Directions:
Nothing but an exact copy of the listing should be given.

Provided material:

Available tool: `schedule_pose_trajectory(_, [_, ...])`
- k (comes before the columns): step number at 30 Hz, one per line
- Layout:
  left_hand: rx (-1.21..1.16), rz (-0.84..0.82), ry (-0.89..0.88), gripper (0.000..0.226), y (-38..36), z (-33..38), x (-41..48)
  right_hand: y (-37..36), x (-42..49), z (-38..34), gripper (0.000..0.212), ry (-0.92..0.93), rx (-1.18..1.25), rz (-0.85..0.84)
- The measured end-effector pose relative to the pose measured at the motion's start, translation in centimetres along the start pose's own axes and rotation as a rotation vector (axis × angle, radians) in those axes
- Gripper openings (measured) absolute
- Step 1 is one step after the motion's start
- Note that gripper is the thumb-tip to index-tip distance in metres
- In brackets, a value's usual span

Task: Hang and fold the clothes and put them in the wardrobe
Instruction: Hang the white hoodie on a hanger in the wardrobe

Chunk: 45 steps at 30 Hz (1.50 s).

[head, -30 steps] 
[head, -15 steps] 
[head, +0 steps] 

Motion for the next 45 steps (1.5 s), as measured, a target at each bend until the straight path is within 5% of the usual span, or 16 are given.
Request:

Solution to this task:
Available tool: `schedule_pose_trajectory(_, [_, ...])`
- k (comes before the columns): step number at 30 Hz, one per line
- Layout:
  left_hand: rx (-1.21..1.16), rz (-0.84..0.82), ry (-0.89..0.88), gripper (0.000..0.226), y (-38..36), z (-33..38), x (-41..48)
  right_hand: y (-37..36), x (-42..49), z (-38..34), gripper (0.000..0.212), ry (-0.92..0.93), rx (-1.18..1.25), rz (-0.85..0.84)
- The measured end-effector pose relative to the pose measured at the motion's start, translation in centimetres along the start pose's own axes and rotation as a rotation vector (axis × angle, radians) in those axes
- Gripper openings (measured) absolute
- Step 1 is one step after the motion's start
- Note that gripper is the thumb-tip to index-tip distance in metres
- In brackets, a value's usual span

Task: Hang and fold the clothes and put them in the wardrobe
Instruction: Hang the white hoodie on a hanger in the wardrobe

Chunk: 45 steps at 30 Hz (1.50 s).

[head, -30 steps] 
[head, -15 steps] 
[head, +0 steps] 

Motion for the next 45 steps (1.5 s), as measured, a target at each bend until the straight path is within 5% of the usual span, or 16 are given.
Request:

That finishes the output.